EXERCISE: Reproduce the listing below exactly, minus its pictures.

DATA EXTRACT:
>>>
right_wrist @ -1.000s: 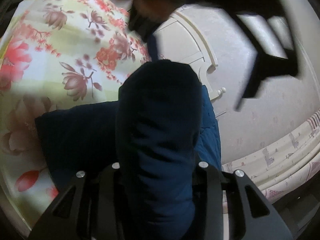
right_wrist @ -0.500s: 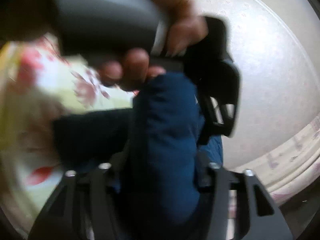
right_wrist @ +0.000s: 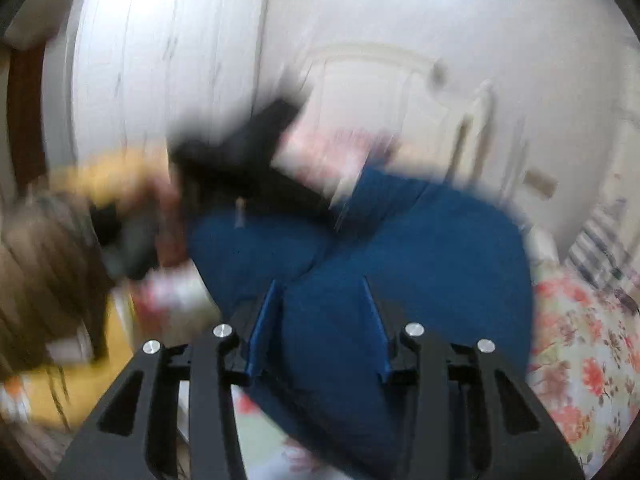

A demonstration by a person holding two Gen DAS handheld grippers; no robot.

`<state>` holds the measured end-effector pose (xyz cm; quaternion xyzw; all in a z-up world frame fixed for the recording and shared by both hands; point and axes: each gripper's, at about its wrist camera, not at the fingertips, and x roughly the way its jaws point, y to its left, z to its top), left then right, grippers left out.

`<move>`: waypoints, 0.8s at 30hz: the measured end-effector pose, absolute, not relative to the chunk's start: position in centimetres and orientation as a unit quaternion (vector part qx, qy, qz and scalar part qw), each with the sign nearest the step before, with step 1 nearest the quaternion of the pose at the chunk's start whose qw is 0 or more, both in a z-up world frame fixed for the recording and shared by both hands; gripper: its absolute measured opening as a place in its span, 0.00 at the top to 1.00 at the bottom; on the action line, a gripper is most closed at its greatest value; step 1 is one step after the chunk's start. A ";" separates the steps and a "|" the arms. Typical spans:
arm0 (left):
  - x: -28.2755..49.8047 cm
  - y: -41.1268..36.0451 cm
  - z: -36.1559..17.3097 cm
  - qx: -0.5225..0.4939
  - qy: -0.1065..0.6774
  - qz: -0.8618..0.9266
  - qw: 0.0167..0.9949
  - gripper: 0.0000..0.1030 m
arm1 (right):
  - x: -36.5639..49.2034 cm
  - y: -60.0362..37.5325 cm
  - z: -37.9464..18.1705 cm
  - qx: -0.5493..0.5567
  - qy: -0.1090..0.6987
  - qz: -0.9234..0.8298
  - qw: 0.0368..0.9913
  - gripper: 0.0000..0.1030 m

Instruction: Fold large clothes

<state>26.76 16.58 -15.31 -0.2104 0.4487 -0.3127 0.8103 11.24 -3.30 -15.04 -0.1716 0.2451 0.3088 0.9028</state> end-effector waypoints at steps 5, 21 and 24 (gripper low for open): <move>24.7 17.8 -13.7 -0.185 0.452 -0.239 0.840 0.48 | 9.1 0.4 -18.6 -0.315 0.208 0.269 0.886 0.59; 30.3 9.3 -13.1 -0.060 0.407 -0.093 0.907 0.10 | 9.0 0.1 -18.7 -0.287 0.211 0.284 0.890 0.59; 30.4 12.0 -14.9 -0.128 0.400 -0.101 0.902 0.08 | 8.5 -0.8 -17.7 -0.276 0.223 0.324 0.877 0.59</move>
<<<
EXPECTED ANSWER:
right_wrist @ -1.000s: 
right_wrist @ -0.500s: 
right_wrist @ +0.000s: 

A demonstration by a person holding two Gen DAS handheld grippers; no robot.

`<state>` holds the measured end-effector pose (xyz cm; quaternion xyzw; all in a z-up world frame fixed for the recording and shared by both hands; point and axes: each gripper's, at about its wrist camera, not at the fingertips, and x roughly the way its jaws point, y to its left, z to its top), left then right, grippers left out.

`<move>`: waypoints, 0.8s at 30hz: the measured end-effector pose, absolute, not relative to the chunk's start: position in centimetres and orientation as a unit quaternion (vector part qx, qy, qz and scalar part qw), each with the sign nearest the step before, with step 1 nearest the quaternion of the pose at the chunk's start whose qw is 0 or more, both in a z-up world frame fixed for the recording and shared by both hands; gripper: its absolute measured opening as a place in its span, 0.00 at the top to 1.00 at the bottom; on the action line, a gripper is most closed at its greatest value; step 1 is one step after the chunk's start. A ";" separates the steps and a "|" the arms. Typical spans:
arm0 (left):
  - x: -28.2755..49.8047 cm
  - y: -41.1268..36.0451 cm
  - z: -36.1559..17.3097 cm
  - qx: -0.5225..0.4939
  - qy: -0.1065..0.6774
  - qz: -0.8618..0.9266
  - qw: 0.0167..0.9949
  - gripper: 0.0000..0.1030 m
arm1 (right):
  - x: -36.5639..49.2034 cm
  - y: -60.0362..37.5325 cm
  - z: -37.9464..18.1705 cm
  - qx: -0.5493..0.5567
  - qy: -0.1090..0.6987
  - qz: -0.9234..0.8298
  - qw: 0.0368..0.9913
  - gripper: 0.0000..0.1030 m

Instruction: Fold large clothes

<state>26.76 16.58 -15.31 -0.2104 0.4487 -0.3127 0.8103 11.24 -3.30 -15.04 -0.1716 0.2451 0.3088 0.9028</state> end-effector waypoints at steps 5, 21 and 24 (gripper low for open): <move>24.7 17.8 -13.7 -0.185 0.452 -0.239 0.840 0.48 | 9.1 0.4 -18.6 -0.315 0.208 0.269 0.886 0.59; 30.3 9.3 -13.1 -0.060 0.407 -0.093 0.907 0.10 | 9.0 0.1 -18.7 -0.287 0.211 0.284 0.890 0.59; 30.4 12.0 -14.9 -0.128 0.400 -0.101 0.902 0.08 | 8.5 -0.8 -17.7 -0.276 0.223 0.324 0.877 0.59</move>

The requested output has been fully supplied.